She complied with one last glance over her shoulder.

Night spooled out across the windows in spectrums of cool cobalt and gunmetal clouds. The bottle drained quickly and the warmth spread down across his nerves, loosening the tension in his chest and shoulders. It was a pleasant sensation. He hadn't felt this way in days. The heat and the harsh conditions in the wastes wore away at his sanity, and this was a replenishment like no other.

When the bottle reached the bottom, Billy decided that he had had his fill. He pulled a handful of caps from his jacket's pockets and left them on the counter, coupled with the brown body of the empty whiskey bottle.
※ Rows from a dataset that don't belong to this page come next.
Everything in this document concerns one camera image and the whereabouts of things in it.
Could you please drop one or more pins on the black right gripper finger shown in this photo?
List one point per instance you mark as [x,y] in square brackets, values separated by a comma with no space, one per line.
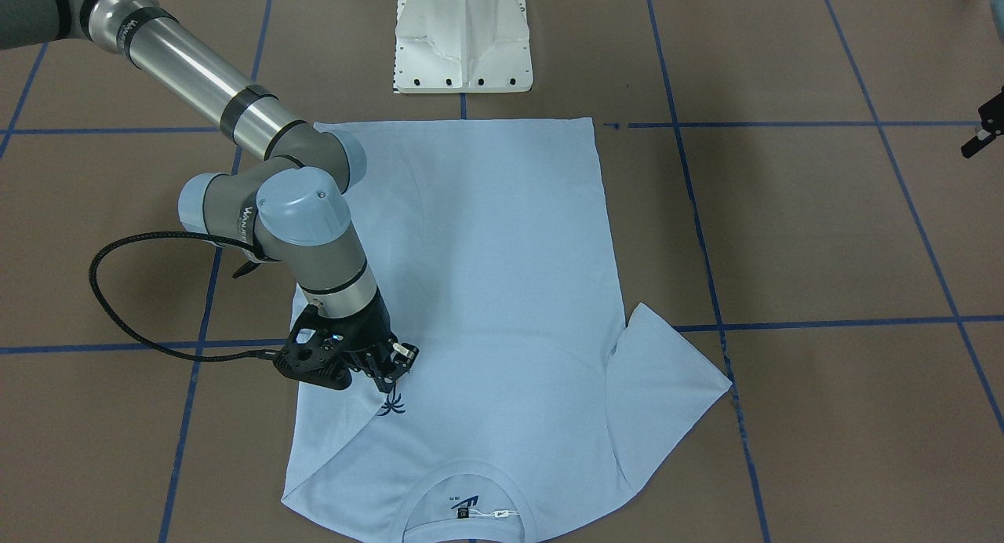
[400,359]
[382,370]

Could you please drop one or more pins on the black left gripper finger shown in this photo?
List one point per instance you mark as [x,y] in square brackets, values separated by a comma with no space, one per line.
[977,143]

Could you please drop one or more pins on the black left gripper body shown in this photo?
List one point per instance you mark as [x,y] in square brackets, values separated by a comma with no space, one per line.
[990,125]

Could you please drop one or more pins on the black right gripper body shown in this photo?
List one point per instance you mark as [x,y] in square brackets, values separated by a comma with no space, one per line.
[369,331]

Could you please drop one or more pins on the light blue t-shirt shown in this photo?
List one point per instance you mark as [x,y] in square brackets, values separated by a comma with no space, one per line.
[535,406]

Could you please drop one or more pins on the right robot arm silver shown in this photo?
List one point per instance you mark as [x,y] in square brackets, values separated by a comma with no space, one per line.
[289,208]

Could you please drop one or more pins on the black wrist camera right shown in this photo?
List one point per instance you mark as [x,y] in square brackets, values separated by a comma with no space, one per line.
[311,353]

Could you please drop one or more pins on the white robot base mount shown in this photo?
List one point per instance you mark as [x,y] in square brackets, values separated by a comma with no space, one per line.
[462,46]

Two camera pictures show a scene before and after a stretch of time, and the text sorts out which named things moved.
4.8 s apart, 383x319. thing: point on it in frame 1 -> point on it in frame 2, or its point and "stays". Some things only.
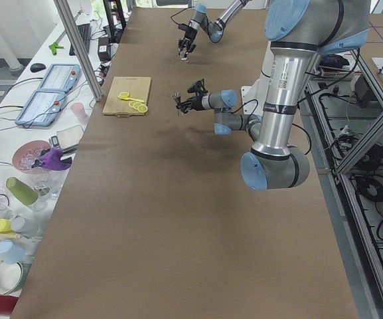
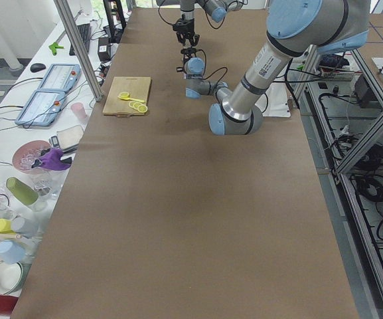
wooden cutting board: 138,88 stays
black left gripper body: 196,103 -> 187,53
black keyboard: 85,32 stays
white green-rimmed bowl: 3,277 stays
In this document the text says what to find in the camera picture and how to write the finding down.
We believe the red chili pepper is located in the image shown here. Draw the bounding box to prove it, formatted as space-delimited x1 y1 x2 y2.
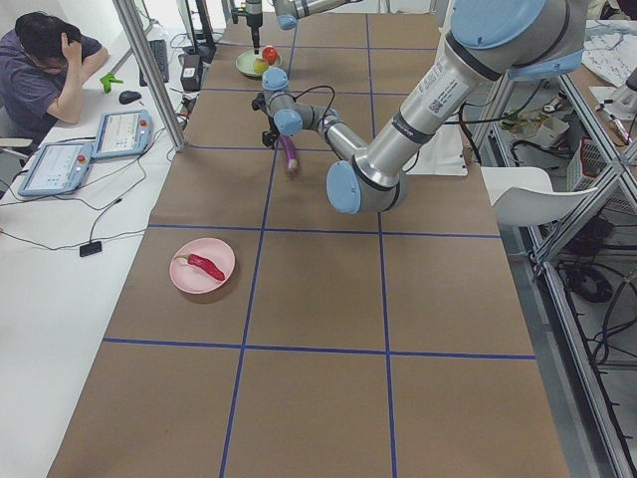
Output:
174 254 226 282

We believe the white plastic basket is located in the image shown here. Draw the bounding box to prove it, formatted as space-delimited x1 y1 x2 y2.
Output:
566 137 612 191

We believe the black keyboard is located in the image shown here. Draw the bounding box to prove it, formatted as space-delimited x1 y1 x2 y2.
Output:
148 39 169 84

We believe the small black desk device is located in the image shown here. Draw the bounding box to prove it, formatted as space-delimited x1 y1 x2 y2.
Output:
79 241 103 258

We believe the yellow pink peach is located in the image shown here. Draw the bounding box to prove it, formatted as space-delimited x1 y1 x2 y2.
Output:
253 58 270 76

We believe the green toy object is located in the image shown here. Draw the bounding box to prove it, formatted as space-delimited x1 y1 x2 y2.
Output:
100 72 123 94

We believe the far teach pendant tablet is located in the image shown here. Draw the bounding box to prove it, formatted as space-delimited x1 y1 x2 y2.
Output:
93 110 153 159

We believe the purple eggplant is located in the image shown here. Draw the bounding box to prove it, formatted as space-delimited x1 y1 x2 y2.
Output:
279 135 300 177

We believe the seated person dark shirt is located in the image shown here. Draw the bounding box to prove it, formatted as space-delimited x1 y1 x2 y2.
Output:
1 12 109 143

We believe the black computer mouse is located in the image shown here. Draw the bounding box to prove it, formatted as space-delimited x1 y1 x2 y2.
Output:
118 91 141 105

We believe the teach pendant tablet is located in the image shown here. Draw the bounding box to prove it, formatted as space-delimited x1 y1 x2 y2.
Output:
18 141 94 197
93 110 153 159

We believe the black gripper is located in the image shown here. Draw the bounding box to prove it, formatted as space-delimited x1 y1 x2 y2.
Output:
251 93 280 148
231 0 263 55

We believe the white chair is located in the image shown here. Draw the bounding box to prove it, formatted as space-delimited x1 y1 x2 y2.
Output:
481 166 598 227

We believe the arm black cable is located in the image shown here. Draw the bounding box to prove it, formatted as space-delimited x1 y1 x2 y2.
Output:
293 85 344 130

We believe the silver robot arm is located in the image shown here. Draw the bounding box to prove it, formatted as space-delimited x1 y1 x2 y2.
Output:
230 0 351 54
252 0 588 214

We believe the near teach pendant tablet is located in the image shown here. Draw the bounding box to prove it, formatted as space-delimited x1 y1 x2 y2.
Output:
18 141 94 197

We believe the aluminium frame post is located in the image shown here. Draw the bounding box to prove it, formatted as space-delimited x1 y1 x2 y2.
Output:
112 0 186 152

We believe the green plate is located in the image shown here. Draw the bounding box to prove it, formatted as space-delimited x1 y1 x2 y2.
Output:
235 50 282 78

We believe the pink plate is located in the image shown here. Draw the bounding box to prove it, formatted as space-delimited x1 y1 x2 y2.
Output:
168 238 235 294

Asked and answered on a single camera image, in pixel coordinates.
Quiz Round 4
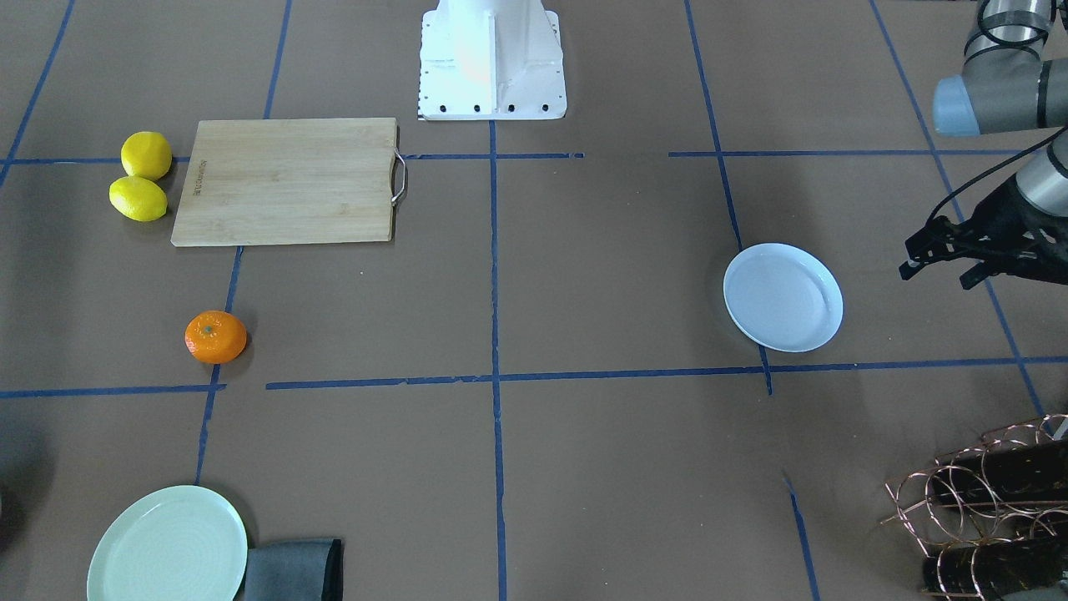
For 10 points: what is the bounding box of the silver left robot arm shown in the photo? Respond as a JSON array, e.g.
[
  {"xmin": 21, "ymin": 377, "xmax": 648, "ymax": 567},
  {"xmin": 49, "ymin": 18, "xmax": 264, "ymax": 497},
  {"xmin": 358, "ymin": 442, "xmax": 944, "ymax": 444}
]
[{"xmin": 898, "ymin": 1, "xmax": 1067, "ymax": 290}]

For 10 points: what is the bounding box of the upper yellow lemon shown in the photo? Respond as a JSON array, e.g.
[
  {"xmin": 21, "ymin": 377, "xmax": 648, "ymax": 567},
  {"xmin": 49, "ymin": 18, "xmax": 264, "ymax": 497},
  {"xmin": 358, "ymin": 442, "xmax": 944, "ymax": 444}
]
[{"xmin": 119, "ymin": 132, "xmax": 174, "ymax": 181}]

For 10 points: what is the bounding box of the yellow lemon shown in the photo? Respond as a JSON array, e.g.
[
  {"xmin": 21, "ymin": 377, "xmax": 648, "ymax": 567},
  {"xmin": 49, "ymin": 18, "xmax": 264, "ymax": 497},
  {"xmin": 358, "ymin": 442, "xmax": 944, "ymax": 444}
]
[
  {"xmin": 109, "ymin": 175, "xmax": 168, "ymax": 222},
  {"xmin": 119, "ymin": 132, "xmax": 174, "ymax": 181}
]

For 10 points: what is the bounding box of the mint green plate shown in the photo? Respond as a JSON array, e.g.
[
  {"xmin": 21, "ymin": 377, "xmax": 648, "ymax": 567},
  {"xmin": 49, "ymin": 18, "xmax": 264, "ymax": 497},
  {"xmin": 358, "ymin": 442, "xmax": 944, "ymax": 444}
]
[{"xmin": 85, "ymin": 486, "xmax": 249, "ymax": 600}]

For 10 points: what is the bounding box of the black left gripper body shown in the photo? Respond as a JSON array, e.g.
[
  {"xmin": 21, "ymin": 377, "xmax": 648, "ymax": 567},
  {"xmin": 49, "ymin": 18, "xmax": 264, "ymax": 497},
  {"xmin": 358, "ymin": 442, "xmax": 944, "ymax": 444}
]
[{"xmin": 968, "ymin": 176, "xmax": 1067, "ymax": 280}]

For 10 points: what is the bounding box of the lower yellow lemon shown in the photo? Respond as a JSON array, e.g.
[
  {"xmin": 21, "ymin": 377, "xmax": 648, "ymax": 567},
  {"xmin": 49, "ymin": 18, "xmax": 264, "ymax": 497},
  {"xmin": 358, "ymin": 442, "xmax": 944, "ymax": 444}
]
[{"xmin": 109, "ymin": 175, "xmax": 168, "ymax": 222}]

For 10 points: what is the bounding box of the dark wine bottle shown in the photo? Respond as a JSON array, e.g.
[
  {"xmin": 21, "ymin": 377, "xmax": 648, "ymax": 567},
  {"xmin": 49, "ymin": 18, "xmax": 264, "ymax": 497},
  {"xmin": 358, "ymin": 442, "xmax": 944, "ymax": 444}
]
[
  {"xmin": 922, "ymin": 537, "xmax": 1067, "ymax": 600},
  {"xmin": 929, "ymin": 440, "xmax": 1067, "ymax": 509}
]

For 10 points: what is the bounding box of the copper wire bottle rack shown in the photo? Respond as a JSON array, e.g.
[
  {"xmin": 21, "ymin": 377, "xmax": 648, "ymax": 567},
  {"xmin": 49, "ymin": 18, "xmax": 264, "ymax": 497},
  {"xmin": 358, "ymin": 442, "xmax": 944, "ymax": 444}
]
[{"xmin": 884, "ymin": 414, "xmax": 1067, "ymax": 600}]

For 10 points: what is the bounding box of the orange fruit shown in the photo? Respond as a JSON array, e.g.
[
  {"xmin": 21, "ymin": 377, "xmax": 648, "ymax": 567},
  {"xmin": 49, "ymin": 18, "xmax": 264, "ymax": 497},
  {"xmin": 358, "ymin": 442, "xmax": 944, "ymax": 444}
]
[{"xmin": 184, "ymin": 311, "xmax": 249, "ymax": 365}]

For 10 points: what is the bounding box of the light blue plate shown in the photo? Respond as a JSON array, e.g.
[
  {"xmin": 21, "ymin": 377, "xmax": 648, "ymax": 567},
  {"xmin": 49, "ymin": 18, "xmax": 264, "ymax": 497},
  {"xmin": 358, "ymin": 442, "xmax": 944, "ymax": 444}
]
[{"xmin": 722, "ymin": 243, "xmax": 844, "ymax": 353}]

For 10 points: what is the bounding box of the lower dark wine bottle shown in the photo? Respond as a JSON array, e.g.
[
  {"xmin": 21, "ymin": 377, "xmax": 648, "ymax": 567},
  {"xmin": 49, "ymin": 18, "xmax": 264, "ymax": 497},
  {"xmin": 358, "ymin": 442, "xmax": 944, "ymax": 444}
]
[{"xmin": 922, "ymin": 537, "xmax": 1067, "ymax": 600}]

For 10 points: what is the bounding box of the wooden cutting board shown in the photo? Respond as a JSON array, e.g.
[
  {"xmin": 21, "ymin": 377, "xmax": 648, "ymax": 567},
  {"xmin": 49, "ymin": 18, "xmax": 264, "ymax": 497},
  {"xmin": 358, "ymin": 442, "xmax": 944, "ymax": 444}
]
[{"xmin": 171, "ymin": 117, "xmax": 407, "ymax": 248}]

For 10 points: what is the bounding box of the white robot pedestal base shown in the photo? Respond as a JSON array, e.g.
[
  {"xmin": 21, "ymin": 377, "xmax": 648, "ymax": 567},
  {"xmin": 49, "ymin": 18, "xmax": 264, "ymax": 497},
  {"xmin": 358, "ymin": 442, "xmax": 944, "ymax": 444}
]
[{"xmin": 417, "ymin": 1, "xmax": 568, "ymax": 121}]

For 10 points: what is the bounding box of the upper dark wine bottle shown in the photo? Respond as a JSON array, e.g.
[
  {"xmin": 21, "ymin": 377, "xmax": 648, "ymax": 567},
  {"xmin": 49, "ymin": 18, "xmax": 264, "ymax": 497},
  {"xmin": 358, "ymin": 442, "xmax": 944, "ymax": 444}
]
[{"xmin": 929, "ymin": 440, "xmax": 1067, "ymax": 509}]

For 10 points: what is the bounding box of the dark grey folded cloth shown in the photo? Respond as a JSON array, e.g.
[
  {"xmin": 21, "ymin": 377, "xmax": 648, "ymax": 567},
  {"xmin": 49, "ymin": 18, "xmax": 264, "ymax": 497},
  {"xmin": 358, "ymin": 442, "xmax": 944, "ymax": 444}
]
[{"xmin": 244, "ymin": 538, "xmax": 345, "ymax": 600}]

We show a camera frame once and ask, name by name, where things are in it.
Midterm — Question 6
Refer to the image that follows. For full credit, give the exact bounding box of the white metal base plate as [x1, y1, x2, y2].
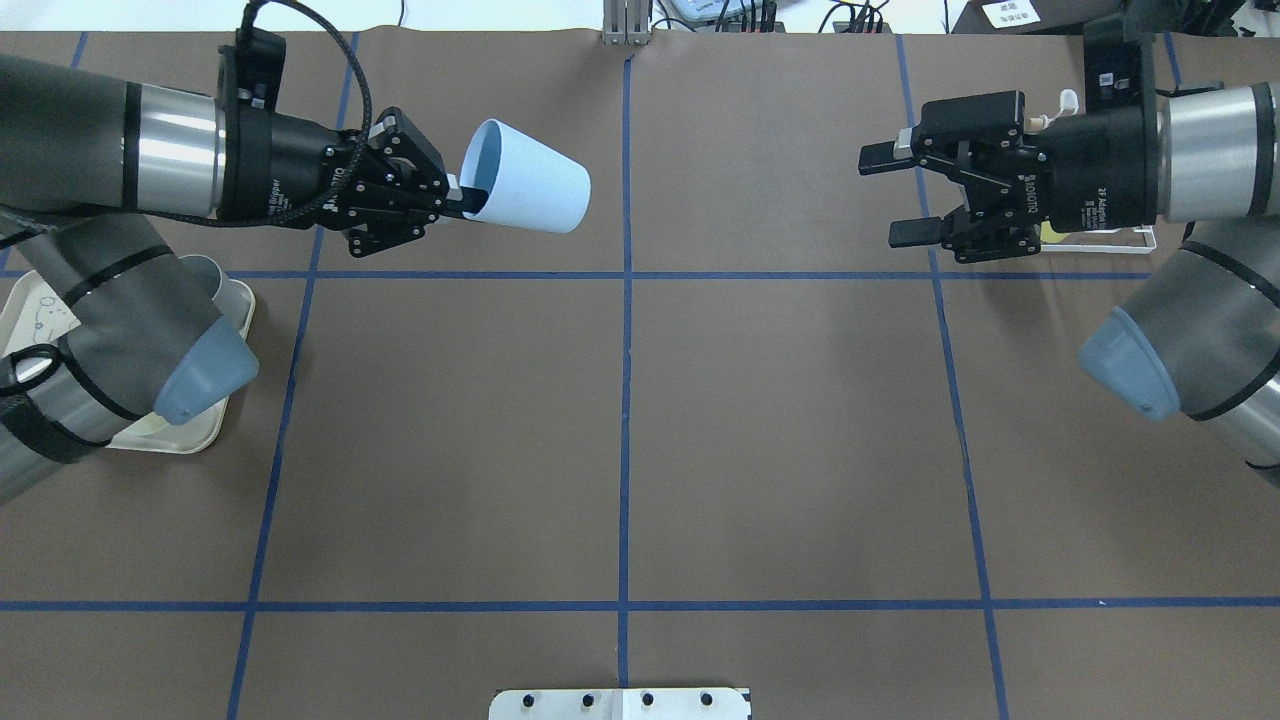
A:
[488, 687, 753, 719]

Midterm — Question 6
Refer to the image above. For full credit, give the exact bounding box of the grey plastic cup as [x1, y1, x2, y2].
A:
[179, 254, 256, 338]

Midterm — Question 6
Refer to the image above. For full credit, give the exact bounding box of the aluminium frame post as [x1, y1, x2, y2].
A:
[600, 0, 654, 47]

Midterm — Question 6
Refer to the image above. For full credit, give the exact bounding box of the white wire cup rack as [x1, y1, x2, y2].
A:
[1024, 88, 1157, 255]

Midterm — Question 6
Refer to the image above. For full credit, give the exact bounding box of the yellow plastic cup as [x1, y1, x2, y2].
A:
[1039, 222, 1070, 243]

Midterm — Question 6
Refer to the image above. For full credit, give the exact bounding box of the light blue plastic cup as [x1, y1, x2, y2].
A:
[458, 119, 591, 234]

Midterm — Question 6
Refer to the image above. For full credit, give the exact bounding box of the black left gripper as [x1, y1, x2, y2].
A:
[218, 108, 490, 258]

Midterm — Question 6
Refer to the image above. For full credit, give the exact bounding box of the brown paper table mat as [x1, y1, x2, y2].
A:
[3, 28, 1277, 719]

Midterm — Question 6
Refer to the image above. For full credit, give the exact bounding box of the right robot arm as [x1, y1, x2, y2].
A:
[858, 12, 1279, 484]

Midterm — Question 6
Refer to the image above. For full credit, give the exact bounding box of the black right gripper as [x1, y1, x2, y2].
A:
[859, 91, 1158, 264]

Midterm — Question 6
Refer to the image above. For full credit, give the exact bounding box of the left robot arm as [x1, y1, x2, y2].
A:
[3, 36, 492, 501]

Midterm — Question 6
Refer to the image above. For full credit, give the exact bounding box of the beige paper cup tray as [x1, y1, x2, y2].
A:
[1, 272, 229, 454]

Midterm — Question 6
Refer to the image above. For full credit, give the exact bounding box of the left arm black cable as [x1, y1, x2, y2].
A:
[236, 0, 374, 229]

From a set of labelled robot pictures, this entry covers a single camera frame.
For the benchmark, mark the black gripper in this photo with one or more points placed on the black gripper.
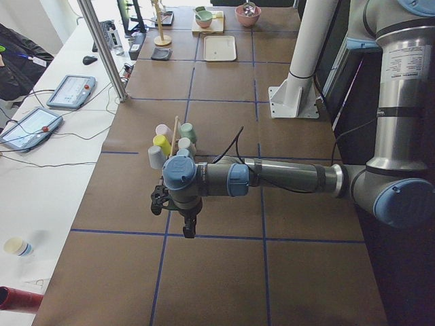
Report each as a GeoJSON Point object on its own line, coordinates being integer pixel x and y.
{"type": "Point", "coordinates": [187, 214]}

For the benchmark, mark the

Content with his pick of poison, he skulked out of the bar, his mind floating in a pleasurable haze.

What he hadn't expected was another body following in his footsteps.

Billy glanced behind him. "What are you doing here?"

Minnie stepped out of the shadows, dropping all pleasant pretense. "You're one of those people that roam the wastes, aren't you?" The way she said _people_ made it sound accusing.

"Yeah, I might be," he said, rolling out the cracks in his shoulders. "What of it?"

Her fists were clenched at her sides, whitening at the knuckles. The crescents of her eyes were damp; a shimmer in the dark. "Take me with you."

Billy opened his mouth to reply, but paused when he realized that he didn't know what to say. He had never been asked that before. How was he supposed to respond? Drawing in a deep breath, he kept his back to her. "You don't know what you're asking."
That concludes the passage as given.